> [ASSIGNED TASK] Please restate word for word the lines of the entries below from the one with "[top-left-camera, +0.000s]" to the one with "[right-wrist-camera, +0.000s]", inclusive, and leave out every picture.

—————

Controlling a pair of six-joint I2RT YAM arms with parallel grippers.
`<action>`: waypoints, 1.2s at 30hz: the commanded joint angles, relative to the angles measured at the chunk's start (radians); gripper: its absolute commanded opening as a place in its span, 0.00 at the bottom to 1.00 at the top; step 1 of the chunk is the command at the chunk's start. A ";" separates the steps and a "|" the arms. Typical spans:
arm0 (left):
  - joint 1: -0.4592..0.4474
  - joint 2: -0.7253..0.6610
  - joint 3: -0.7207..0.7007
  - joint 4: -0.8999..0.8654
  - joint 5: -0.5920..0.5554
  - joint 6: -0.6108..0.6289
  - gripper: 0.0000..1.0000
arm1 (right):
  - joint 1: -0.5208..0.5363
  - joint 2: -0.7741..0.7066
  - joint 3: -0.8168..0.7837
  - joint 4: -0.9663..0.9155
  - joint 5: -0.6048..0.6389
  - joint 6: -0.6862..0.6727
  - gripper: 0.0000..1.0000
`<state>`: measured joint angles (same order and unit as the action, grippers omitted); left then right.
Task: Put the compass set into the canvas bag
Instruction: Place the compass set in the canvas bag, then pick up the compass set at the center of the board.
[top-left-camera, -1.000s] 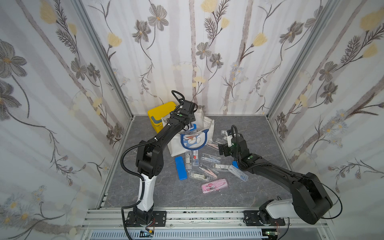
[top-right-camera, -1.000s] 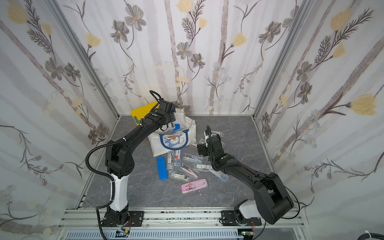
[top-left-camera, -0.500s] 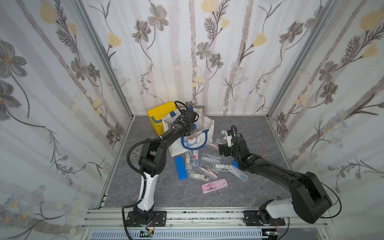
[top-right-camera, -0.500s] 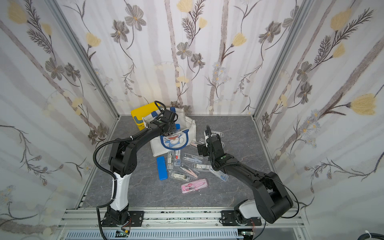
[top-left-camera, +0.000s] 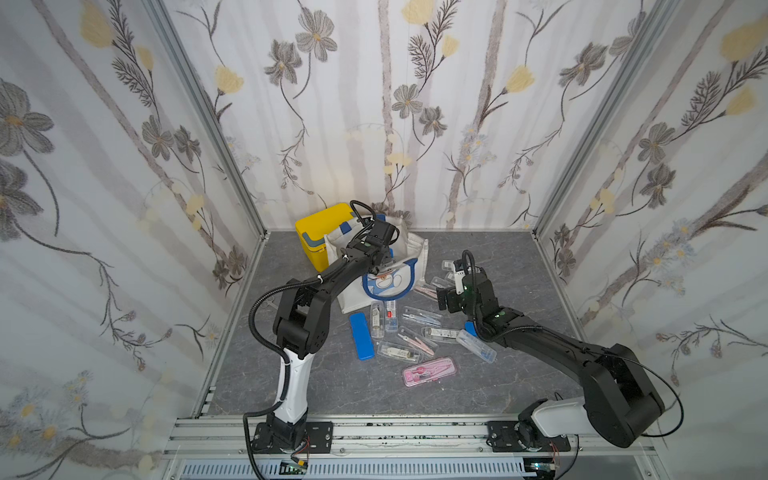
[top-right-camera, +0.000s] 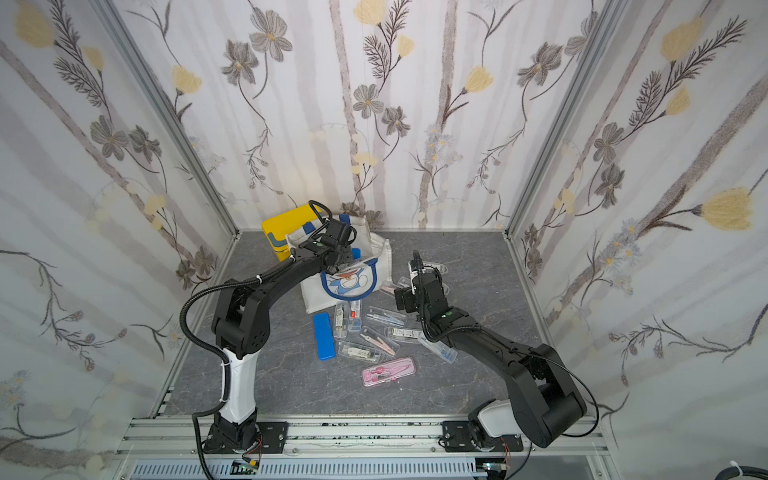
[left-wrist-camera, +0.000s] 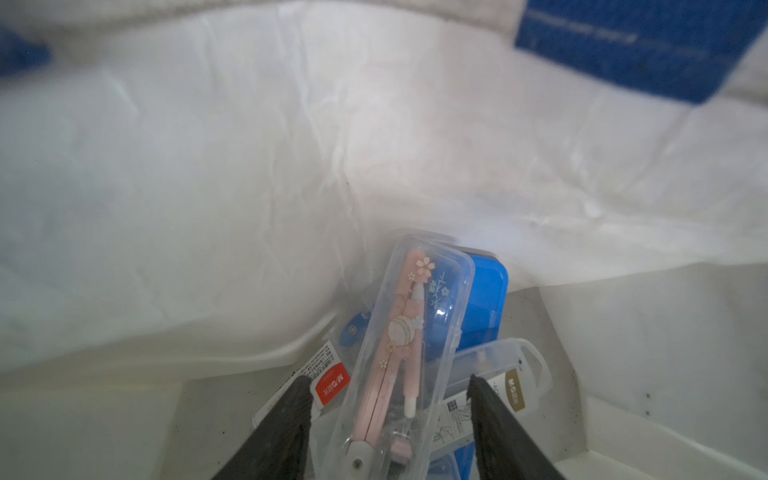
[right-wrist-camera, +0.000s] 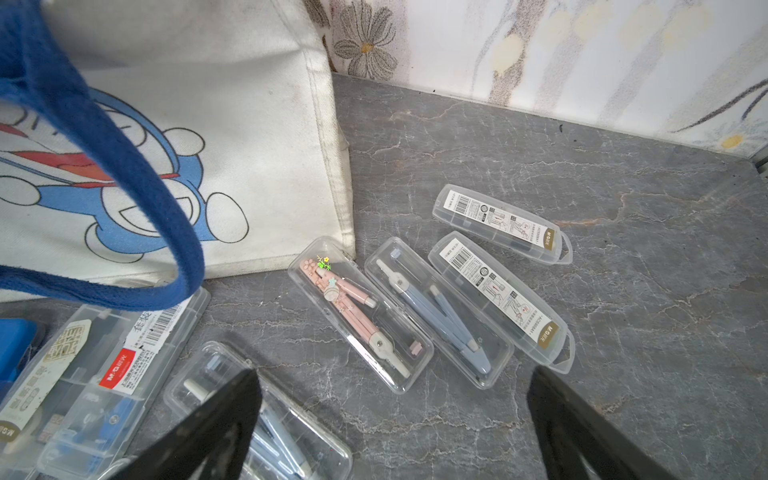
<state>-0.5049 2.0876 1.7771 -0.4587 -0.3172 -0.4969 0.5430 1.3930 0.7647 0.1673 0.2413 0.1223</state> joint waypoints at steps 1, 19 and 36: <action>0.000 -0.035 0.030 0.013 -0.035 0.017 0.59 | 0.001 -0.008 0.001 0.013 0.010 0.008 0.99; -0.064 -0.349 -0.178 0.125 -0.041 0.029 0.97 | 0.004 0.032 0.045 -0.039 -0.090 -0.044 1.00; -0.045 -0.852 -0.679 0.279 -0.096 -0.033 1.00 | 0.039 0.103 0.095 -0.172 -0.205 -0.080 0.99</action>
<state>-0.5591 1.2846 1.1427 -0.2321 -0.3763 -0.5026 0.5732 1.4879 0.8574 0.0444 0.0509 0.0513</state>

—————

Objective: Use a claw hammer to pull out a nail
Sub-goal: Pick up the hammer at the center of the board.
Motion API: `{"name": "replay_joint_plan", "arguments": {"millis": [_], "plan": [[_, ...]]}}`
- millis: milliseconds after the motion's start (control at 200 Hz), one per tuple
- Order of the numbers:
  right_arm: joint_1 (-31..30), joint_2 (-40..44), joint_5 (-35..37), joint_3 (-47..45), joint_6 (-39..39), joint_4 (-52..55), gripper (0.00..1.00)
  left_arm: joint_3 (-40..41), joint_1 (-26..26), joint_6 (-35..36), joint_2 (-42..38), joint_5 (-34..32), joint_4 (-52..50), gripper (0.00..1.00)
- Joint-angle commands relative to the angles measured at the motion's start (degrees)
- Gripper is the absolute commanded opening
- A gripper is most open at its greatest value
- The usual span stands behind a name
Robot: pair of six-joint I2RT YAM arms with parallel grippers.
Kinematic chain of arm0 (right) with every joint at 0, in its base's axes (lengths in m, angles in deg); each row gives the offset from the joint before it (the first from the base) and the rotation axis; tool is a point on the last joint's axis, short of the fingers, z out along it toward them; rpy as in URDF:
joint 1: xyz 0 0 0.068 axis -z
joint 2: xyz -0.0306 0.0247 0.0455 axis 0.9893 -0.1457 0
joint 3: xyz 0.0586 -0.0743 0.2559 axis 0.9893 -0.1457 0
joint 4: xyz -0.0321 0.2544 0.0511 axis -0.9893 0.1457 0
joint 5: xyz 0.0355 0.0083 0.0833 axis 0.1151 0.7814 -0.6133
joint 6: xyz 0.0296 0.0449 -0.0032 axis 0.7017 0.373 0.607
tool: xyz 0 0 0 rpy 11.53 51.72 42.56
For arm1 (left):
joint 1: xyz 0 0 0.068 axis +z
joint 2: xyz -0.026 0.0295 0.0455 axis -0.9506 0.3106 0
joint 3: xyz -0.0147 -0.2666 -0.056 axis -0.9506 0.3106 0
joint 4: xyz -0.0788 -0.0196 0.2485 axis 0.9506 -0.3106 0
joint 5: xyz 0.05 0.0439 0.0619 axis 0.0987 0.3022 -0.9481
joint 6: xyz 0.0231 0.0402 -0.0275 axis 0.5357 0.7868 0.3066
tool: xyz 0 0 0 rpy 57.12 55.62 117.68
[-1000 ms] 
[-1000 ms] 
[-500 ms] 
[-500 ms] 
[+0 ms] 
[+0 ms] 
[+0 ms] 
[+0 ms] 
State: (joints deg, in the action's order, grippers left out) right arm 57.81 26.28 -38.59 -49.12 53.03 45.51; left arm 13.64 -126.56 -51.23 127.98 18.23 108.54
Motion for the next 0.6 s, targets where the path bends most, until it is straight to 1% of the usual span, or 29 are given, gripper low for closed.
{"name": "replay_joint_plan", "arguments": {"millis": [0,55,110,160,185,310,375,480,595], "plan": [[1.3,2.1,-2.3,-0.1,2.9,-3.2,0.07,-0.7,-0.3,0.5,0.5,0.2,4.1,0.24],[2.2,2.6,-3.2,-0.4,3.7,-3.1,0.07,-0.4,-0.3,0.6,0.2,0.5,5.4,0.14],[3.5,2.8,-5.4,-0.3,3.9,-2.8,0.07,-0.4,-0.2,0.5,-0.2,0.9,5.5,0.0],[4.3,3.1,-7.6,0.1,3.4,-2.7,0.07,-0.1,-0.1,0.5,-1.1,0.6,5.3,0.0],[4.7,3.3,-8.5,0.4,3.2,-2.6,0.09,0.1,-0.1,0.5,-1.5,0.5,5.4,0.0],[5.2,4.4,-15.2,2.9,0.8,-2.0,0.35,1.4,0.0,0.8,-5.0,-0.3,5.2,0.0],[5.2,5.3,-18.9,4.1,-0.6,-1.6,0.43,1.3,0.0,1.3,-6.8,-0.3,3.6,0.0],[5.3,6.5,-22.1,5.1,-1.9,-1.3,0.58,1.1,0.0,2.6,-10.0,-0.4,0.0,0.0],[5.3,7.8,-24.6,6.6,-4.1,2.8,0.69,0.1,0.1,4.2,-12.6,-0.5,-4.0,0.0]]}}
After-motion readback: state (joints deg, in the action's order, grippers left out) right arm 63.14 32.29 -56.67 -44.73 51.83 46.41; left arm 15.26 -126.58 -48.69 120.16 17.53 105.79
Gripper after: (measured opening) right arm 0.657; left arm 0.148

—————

> [ANSWER BOX]
[top-left-camera, +0.000s] 
[top-right-camera, +0.000s] 
[left-wrist-camera, +0.000s] 
[right-wrist-camera, +0.000s] 

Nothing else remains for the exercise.